Existing Sustainable Business Initiatives and Why They’re Not Working
Existing approaches towards sustainable development, such as philanthropy, corporate social responsibility, and technological process/product innovation, have been deemed insufficient by critics. The big issue raised is their limited reach and impact, especially in the face of climate catastrophe. According to a report by the IPCC, climate change is viewed as a ‘code red for humanity’. These aforementioned efforts are but nothing more than a drop in the ocean when it comes to what companies need to be doing.
I propose that radical transformation is not only necessary, but it paves the way for genuine, substantive sustainability development. As entities that possess significant influence, it is only natural that they should create or modify their business models in order to radically reduce negative impacts of climate change. Of course, mitigating the impacts of climate catastrophe and enabling sustainable development are behemoth undertakings in their own regard. One foot in front of the other, the solution begins with tackling one issue at a time.

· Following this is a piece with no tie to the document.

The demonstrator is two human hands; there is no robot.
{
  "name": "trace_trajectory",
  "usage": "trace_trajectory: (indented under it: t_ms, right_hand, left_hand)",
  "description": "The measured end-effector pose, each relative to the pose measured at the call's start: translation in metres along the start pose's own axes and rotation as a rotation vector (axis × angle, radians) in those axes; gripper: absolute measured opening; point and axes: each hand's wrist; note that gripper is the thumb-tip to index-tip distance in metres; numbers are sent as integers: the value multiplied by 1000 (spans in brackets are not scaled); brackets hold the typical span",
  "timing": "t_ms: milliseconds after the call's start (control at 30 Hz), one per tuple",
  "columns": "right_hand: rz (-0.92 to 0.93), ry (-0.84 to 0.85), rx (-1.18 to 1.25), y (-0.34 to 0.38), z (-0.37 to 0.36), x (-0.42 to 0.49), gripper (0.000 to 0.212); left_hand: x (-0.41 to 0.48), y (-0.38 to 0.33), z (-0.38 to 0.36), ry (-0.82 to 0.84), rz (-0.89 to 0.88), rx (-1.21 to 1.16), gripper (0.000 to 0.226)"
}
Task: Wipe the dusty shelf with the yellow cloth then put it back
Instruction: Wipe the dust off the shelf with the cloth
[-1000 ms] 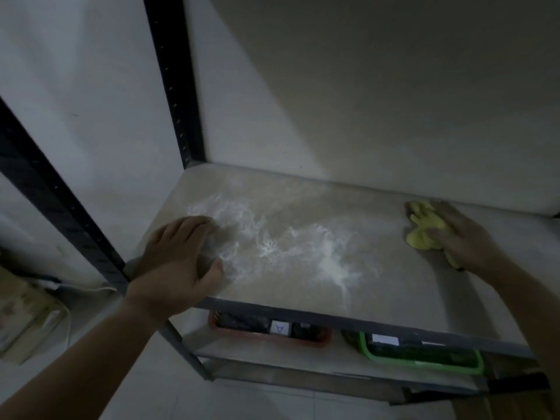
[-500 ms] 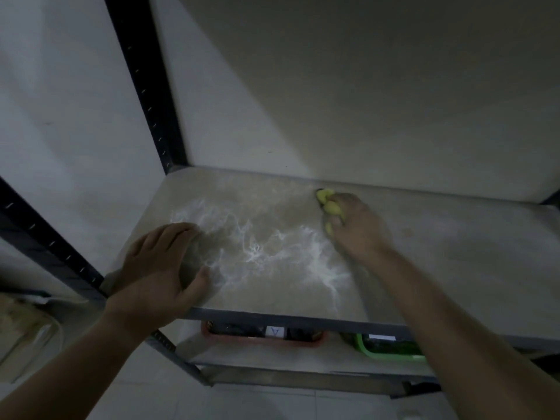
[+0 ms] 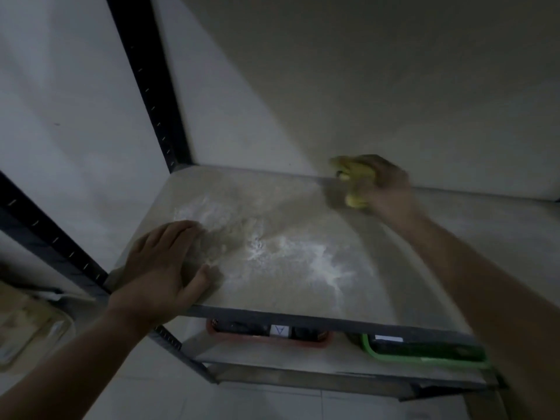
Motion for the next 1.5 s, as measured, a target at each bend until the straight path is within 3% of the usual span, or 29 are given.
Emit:
trace_trajectory:
  t_ms: [133, 233, 400, 500, 600, 700, 800, 900, 1000, 1100, 1300, 1500]
  right_hand:
    - [-220, 70, -372, -68, 40, -10, 33]
    - [-123, 165, -487, -62, 8, -6, 47]
    - [-18, 132, -342, -7, -75, 12, 43]
    - [212, 247, -312, 44, -135, 8, 42]
    - [306, 356, -183, 80, -157, 2, 38]
    - [287, 391, -26, 79, -128, 5, 36]
    - [173, 150, -51, 47, -61, 9, 44]
    - [45, -33, 54, -3, 28, -6, 28]
    - [-154, -96, -192, -63, 99, -30, 41]
    - [-342, 97, -484, -110, 115, -59, 47]
    - [-353, -8, -373, -90, 71, -73, 44]
    - [-14, 211, -184, 14, -53, -61, 45]
  left_hand:
    - [0, 0, 0, -1, 2, -4, 80]
    - [0, 1, 0, -1, -2, 2, 79]
    - [1, 2, -1, -3, -4, 9, 79]
    - [1, 4, -2, 7, -2, 13, 81]
    - [1, 4, -1, 5, -10, 8, 79]
    - [1, 3, 0, -8, -13, 10, 76]
    - [1, 3, 0, -13, -9, 4, 76]
    - [0, 3, -1, -15, -7, 12, 77]
    - [-1, 1, -1, -24, -5, 6, 76]
    - [-2, -2, 0, -31, -13, 18, 75]
    - [-2, -4, 1, -24, 1, 17, 79]
    - [-2, -1, -2, -34, -8, 13, 77]
Point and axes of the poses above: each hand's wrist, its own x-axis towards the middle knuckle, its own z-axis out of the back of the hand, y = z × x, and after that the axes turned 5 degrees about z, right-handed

The most apparent of which is the concern of greenhouse gas emissions – both as a by-product of commercial manufacturing as well as for the generation of power and electricity through burning fossil fuels. The threat of these emissions are evident, as seen in a report by the WMO demonstrating how greenhouse gases have reached a new record as of 2020. By cutting down and drastically shifting to a net-zero carbon emission goal, we can lower these alarming numbers significantly by the next decade.

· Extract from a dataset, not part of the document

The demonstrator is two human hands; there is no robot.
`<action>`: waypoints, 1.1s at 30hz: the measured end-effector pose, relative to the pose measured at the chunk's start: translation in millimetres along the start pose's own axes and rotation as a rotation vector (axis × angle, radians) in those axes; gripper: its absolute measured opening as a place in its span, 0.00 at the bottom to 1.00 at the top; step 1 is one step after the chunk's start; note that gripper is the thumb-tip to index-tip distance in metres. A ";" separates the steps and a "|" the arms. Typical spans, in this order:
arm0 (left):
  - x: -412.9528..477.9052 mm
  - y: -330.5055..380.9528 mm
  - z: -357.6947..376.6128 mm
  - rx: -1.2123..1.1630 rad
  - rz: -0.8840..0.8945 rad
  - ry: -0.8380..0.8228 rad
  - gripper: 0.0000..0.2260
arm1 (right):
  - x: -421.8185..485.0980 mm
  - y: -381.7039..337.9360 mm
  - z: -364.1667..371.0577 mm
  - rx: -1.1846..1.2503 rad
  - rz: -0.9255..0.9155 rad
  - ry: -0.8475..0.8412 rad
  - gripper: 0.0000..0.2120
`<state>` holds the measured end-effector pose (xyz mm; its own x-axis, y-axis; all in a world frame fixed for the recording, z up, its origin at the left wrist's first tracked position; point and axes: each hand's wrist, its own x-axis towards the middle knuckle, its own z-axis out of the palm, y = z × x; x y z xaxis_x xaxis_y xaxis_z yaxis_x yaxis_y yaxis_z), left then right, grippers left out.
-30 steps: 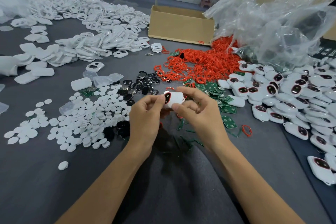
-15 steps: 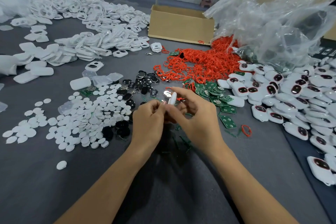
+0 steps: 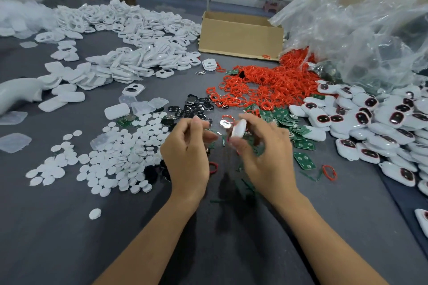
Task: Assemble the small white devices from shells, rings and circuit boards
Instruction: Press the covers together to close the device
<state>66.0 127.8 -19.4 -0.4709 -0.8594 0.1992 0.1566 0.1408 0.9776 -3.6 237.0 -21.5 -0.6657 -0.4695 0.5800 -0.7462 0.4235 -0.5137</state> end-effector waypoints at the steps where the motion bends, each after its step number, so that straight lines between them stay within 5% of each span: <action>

The Ideal Sustainable Business Model that Champions Renewable Energy
Let’s first define what exactly constitutes a “sustainable business model”. According to Schaltegger, Hansen, & Lüdeke-Freund (2016), a sustainable business model “describes, analyses, manages, and communicates (i) a company’s sustainable value proposition to all its stakeholders; (ii) how it creates and delivers this value; (iii) and how it captures economic value while maintaining or regenerating natural, social, and economic capital beyond its organisational boundaries.” In other words, it is the organisation’s imperative to be clear on their environmental goals, and how they attempt to achieve them. These plans should entail tangible and concrete actions that demonstrate how value is added back into the ecosystem.
In relation to the earlier challenge of greenhouse gas emissions, what does this look like for businesses? Firstly, they must identify, analyse and communicate the extent of their greenhouse gas emissions and its corresponding effects. They must communicate the need to introduce change on an individual, organisational and societal level, to induce a shift in behaviour. Following that, these businesses must also identify the changes that are to be introduced. For models that aim to reduce greenhouse gasses, a shift to renewable energy is imperative. As I have alluded to earlier, fossil fuels constitute a large sum of air pollution and production of greenhouse gases. By diversifying our energy supply and reducing dependence on imported fuels, the once apparently gargantuan task of curbing greenhouse gas emissions seems a lot more achievable.
Aside from directly contributing to sustainable movements, the end goal of an effective sustainable business model is to directly influence and generate insight, to help contextualise and explain the inherent values these initiatives bring to society, empowering businesses to thrive in the long run.